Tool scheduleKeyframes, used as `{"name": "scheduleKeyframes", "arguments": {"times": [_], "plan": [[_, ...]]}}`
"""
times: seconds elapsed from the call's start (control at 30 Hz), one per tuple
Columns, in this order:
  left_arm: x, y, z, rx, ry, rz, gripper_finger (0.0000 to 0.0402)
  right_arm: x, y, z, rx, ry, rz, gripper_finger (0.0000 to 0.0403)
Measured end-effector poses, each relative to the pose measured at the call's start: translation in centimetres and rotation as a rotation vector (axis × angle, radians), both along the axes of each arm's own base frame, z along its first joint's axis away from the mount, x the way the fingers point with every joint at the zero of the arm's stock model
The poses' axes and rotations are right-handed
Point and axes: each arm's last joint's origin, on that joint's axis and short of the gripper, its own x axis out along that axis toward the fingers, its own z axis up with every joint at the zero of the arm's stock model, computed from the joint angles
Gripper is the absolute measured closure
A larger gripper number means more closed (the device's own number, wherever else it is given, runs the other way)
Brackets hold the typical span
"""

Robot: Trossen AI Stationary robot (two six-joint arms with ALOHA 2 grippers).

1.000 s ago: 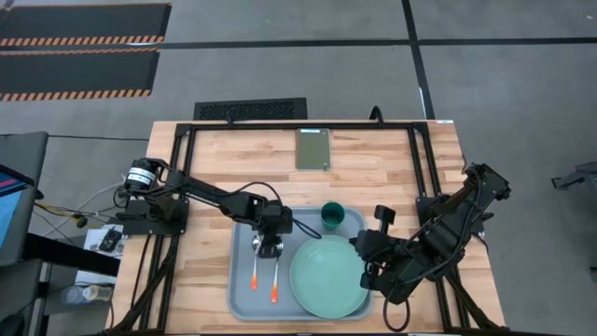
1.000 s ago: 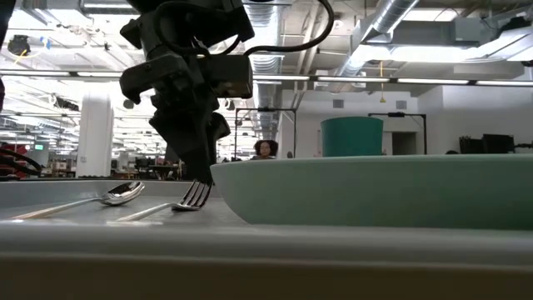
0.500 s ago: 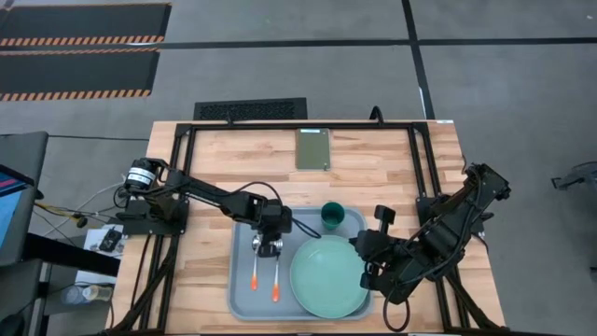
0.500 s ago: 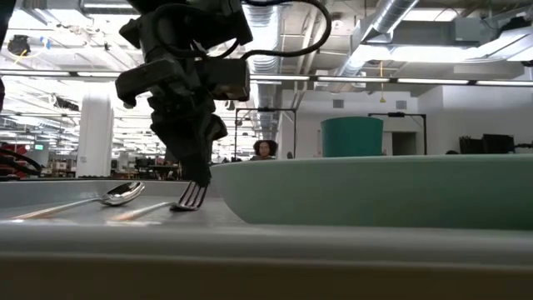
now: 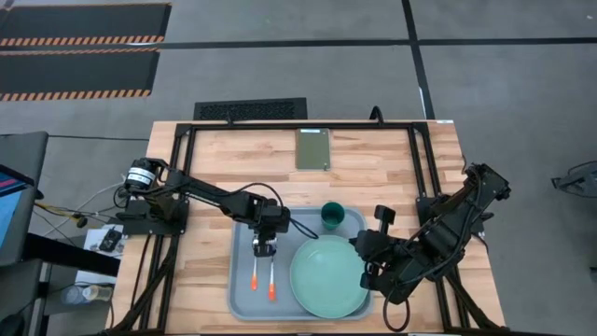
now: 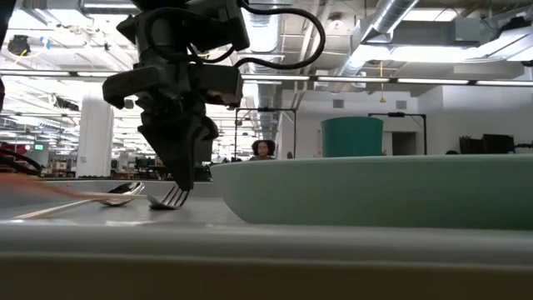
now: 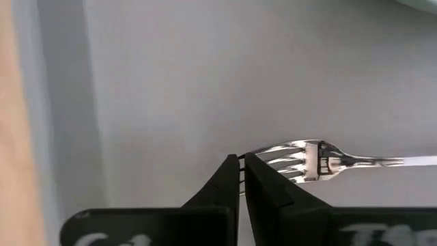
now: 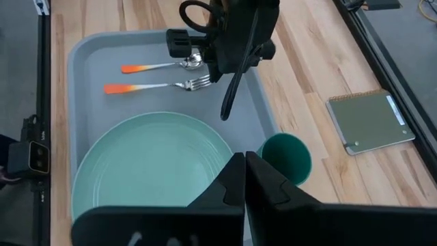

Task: Pick and place plate/cup/fork/spoon on tray
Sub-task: Adjust the fork on the blue tray

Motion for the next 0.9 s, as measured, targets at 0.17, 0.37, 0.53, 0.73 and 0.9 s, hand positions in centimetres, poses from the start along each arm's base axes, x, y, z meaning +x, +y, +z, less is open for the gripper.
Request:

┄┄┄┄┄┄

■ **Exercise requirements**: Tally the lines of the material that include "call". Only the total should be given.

■ **Solution to this exercise**: 2